_THE DATA:_

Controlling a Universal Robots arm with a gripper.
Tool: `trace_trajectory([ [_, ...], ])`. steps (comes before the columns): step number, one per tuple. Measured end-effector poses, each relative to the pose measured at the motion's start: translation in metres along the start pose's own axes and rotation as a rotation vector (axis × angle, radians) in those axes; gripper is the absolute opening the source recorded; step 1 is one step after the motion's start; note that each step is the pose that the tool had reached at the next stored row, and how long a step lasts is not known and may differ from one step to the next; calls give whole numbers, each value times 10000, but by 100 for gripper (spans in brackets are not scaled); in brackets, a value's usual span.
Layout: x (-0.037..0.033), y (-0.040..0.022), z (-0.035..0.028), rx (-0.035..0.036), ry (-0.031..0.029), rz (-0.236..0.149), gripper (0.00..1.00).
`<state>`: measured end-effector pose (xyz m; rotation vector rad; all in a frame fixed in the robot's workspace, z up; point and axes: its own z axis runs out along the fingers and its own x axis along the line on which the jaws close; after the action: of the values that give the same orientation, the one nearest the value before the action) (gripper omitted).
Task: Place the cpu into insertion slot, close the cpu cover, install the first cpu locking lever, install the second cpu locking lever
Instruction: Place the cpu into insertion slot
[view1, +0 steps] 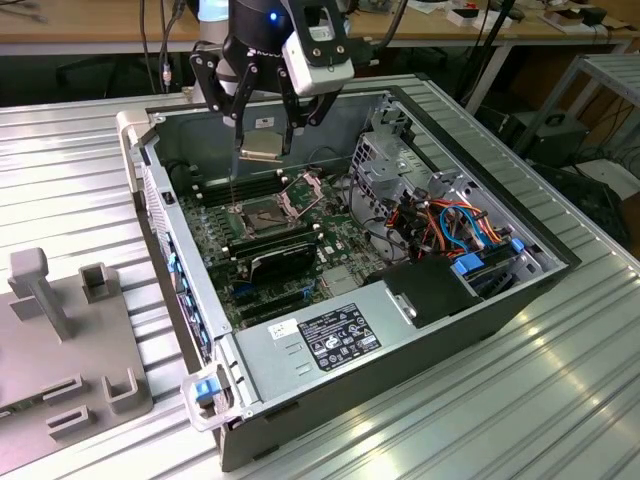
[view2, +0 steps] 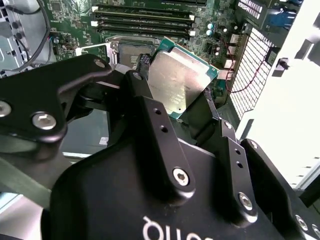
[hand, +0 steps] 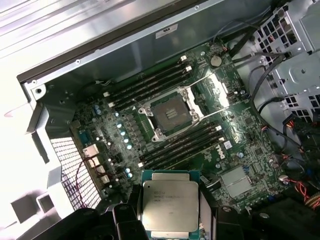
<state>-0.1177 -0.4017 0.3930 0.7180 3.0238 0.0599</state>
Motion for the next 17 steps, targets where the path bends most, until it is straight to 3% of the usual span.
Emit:
trace_trajectory([
  [5, -3, 2, 2, 18, -32, 717, 55],
  [8, -4, 3, 5, 38, -71, 1576, 55],
  [17, -10, 6, 13, 75, -140, 3120, 55],
])
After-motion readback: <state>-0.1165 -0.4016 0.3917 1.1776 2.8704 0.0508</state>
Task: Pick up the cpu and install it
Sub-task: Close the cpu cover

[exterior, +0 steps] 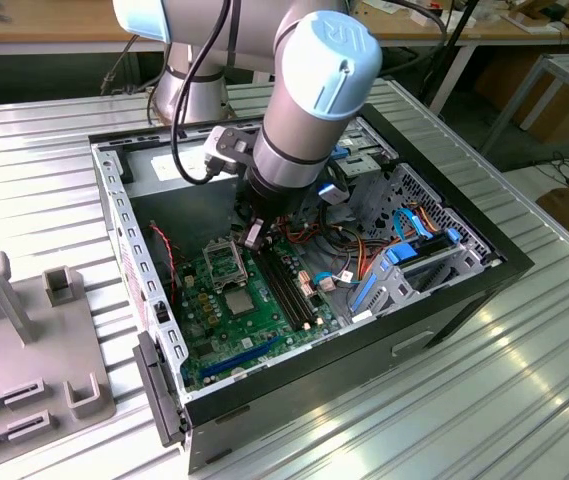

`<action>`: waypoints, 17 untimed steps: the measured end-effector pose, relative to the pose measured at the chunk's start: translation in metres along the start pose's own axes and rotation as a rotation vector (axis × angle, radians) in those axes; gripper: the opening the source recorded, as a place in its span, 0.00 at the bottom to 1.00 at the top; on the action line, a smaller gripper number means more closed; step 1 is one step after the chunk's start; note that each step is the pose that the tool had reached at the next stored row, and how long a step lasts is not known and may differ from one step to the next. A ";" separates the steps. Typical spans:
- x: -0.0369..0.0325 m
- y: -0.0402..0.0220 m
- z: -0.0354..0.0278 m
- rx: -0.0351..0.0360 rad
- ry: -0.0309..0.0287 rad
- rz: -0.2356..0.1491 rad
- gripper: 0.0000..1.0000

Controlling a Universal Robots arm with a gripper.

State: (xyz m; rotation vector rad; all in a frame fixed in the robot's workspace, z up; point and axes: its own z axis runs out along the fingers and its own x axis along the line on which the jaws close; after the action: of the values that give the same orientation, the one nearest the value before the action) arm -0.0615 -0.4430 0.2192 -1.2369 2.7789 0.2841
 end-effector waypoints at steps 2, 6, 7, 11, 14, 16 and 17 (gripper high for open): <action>0.0001 0.0000 0.0002 -0.0017 -0.0016 -0.001 0.11; 0.0003 -0.0003 0.0016 -0.0022 -0.0019 -0.002 0.11; 0.0004 -0.0003 0.0024 -0.0022 -0.0019 -0.002 0.11; 0.0005 -0.0005 0.0049 -0.0024 -0.0022 -0.002 0.11; 0.0007 -0.0004 0.0059 -0.0025 -0.0021 -0.002 0.11; 0.0011 0.0001 0.0062 -0.0032 -0.0028 -0.002 0.11; 0.0016 0.0007 0.0064 -0.0041 -0.0041 -0.002 0.11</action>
State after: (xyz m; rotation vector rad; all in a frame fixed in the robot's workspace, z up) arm -0.0630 -0.4424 0.2127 -1.2388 2.7747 0.2920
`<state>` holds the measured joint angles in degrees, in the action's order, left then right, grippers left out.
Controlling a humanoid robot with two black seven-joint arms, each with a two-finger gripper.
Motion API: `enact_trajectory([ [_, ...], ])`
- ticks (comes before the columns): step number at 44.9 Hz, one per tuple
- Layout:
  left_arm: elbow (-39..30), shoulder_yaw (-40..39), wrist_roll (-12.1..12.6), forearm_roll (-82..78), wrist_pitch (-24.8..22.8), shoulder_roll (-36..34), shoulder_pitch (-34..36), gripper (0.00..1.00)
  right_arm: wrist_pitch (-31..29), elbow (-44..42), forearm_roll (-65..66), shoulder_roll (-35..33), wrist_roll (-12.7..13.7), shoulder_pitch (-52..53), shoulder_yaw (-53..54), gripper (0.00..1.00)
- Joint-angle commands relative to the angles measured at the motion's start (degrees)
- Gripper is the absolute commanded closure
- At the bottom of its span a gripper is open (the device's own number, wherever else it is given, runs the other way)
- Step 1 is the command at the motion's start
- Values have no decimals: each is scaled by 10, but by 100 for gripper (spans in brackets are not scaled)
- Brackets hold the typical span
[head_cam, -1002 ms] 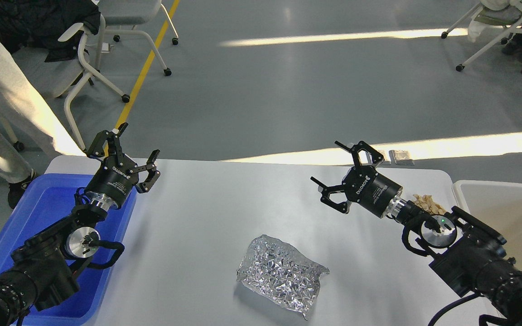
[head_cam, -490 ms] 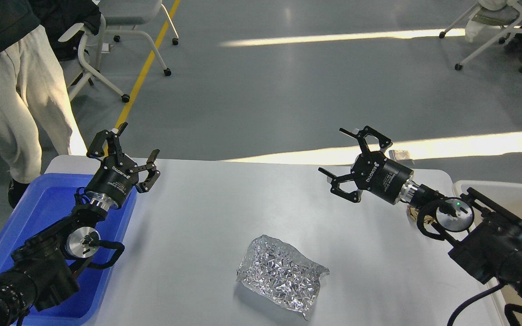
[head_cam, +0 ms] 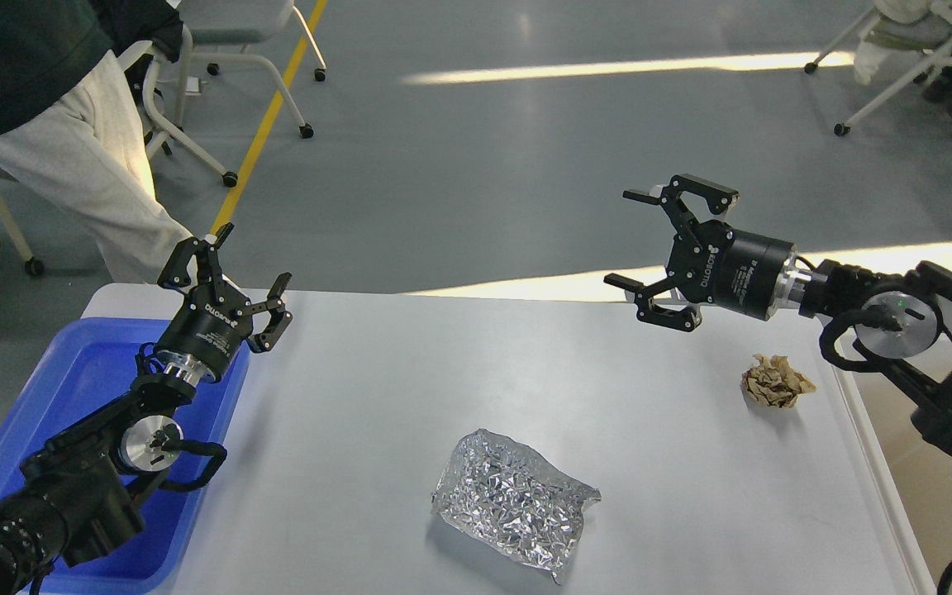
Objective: Tidy desktop
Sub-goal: 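Swing the right gripper over the table and lower it toward the silver foil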
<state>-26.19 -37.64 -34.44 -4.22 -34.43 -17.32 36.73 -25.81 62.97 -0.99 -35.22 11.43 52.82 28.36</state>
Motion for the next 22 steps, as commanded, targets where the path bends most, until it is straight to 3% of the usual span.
enact_trajectory([
  [1,0,0,0,0,0,0,0,0,25,116,49,-121,13,138,-201,0],
  [11,0,-1,0,0,-3,-1,-1,0,25,206,82,-180,18,266,-369,0],
  [22,0,-1,0,-1,-3,-1,-1,0,25,228,79,-173,31,325,-458,0],
])
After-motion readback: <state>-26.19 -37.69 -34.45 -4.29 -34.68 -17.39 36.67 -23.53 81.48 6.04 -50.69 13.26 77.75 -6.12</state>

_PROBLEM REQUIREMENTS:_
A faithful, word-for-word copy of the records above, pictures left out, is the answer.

_SOLUTION FOR THIS EXERCISE:_
Controlling a Universal Robots arm with a gripper.
Tool: `trace_trajectory([ [_, ...], ])`. steps (comes before the columns): step number, one per tuple. Measured end-effector poses, each relative to the pose measured at the motion's start: translation in metres along the start pose's own axes and rotation as a rotation vector (axis × angle, radians) in those axes; gripper is the absolute opening the source recorded; step 1 is one step after the motion's start; note that each step is the pose that the tool had reached at the next stored row, and how long a step lasts is not known and may differ from one step to the next; calls give whole numbers, each value times 10000, but by 100 for gripper (spans in brackets are not scaled); in brackets, a value's usual span.
Layout: x (-0.037..0.033), y (-0.040..0.022), z (-0.035..0.028), rx (-0.035..0.036), ry (-0.031..0.029), rz (-0.236..0.149), gripper (0.00..1.00).
`<state>`: measured end-effector pose (xyz m; rotation vector rad; all in a frame fixed in the robot's workspace, z up; point and axes: its own z axis runs out along the fingers and its own x axis along the line on which the jaws close; after the action: of the values that give the same orientation, the one nearest the value before the action) (gripper omitted).
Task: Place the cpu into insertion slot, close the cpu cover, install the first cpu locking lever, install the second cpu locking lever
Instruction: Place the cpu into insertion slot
[view1, +0 steps] 
[view2, +0 steps] 
[hand, +0 steps] 
<state>-0.1177 -0.4017 0.3930 0.7180 3.0238 0.0599</state>
Motion for the next 17 steps, targets where the path bends most, until it is straight to 3% of the usual span.
Emit:
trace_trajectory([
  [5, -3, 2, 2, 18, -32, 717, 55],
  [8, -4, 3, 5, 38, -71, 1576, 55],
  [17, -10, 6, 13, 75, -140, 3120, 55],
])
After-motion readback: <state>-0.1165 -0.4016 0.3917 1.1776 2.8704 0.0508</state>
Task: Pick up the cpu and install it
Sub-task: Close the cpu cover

[exterior, +0 steps] 

`<action>`: waypoints, 17 untimed steps: the measured end-effector pose, relative to the pose measured at the chunk's start: translation in metres along the start pose's own axes and rotation as a rotation vector (axis × angle, radians) in those axes; gripper: the opening the source recorded, as a place in its span, 0.00 at the bottom to 1.00 at the top; on the action line, a smaller gripper number means more closed; step 1 is one step after the chunk's start; note that each step is the pose that the tool had reached at the next stored row, and how long a step lasts is not known and may differ from one step to the next. A ";" separates the steps. Typical spans:
- x: -0.0369..0.0325 m
- y: -0.0402..0.0220 m
- z: -0.0354..0.0278 m
- rx: -0.0351..0.0360 rad
- ry: -0.0309..0.0287 rad
- rz: -0.2356..0.1491 rad
- gripper: 0.0000..1.0000

Controlling a Universal Robots arm with a gripper.

State: (xyz m; rotation vector rad; all in a frame fixed in the robot's workspace, z up; point and axes: its own z axis runs out along the fingers and its own x axis along the line on which the jaws close; after the action: of the values that give the same orientation, the one nearest the value before the action) arm -0.0615 -0.4430 0.2192 -1.2369 2.7789 0.2841
 end-effector waypoints at steps 2, 6, 7, 11, 14, 16 and 17 (gripper high for open): <action>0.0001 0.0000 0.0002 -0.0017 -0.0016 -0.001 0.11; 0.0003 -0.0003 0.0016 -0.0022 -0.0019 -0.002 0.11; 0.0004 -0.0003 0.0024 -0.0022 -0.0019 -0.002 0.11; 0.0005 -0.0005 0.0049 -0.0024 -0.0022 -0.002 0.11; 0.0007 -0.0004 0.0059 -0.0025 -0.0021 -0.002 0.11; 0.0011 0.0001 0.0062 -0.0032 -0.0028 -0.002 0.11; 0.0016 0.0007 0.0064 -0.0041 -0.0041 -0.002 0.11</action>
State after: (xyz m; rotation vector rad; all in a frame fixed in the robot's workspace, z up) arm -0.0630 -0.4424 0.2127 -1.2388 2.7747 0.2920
`<state>` holds the measured joint angles in degrees, in the action's order, left then right, grippers left out.
Controlling a humanoid robot with two black seven-joint arms, each with a two-finger gripper.
Motion API: `enact_trajectory([ [_, ...], ])`
- ticks (comes before the columns): step number at 44.9 Hz, one per tuple
- Layout:
  left_arm: elbow (-39..30), shoulder_yaw (-40..39), wrist_roll (-12.1..12.6), forearm_roll (-82..78), wrist_pitch (-24.8..22.8), shoulder_roll (-36..34), shoulder_pitch (-34..36), gripper (0.00..1.00)
  right_arm: wrist_pitch (-31..29), elbow (-44..42), forearm_roll (-65..66), shoulder_roll (-35..33), wrist_roll (-12.7..13.7), shoulder_pitch (-52..53), shoulder_yaw (-53..54), gripper (0.00..1.00)
- Joint-angle commands relative to the angles measured at the motion's start (degrees)
- Gripper is the absolute commanded closure
- At the bottom of its span a gripper is open (the device's own number, wherever else it is given, runs the other way)
- Step 1 is the command at the motion's start
- Values have no decimals: each is scaled by 10, but by 100 for gripper (spans in brackets are not scaled)
- Brackets hold the typical span
[head_cam, -1002 ms] 
[head_cam, -490 ms] 
[head_cam, +0 ms] 
Objective: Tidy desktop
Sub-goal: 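Swing the right gripper over the table and lower it toward the silver foil
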<state>-26.19 -37.64 -34.44 -4.22 -34.43 -17.32 36.73 -25.81 62.97 -0.99 -35.22 11.43 52.82 28.36</state>
Motion for the next 22 steps, as commanded, targets where the path bends most, until it is straight to 3% of the usual span.
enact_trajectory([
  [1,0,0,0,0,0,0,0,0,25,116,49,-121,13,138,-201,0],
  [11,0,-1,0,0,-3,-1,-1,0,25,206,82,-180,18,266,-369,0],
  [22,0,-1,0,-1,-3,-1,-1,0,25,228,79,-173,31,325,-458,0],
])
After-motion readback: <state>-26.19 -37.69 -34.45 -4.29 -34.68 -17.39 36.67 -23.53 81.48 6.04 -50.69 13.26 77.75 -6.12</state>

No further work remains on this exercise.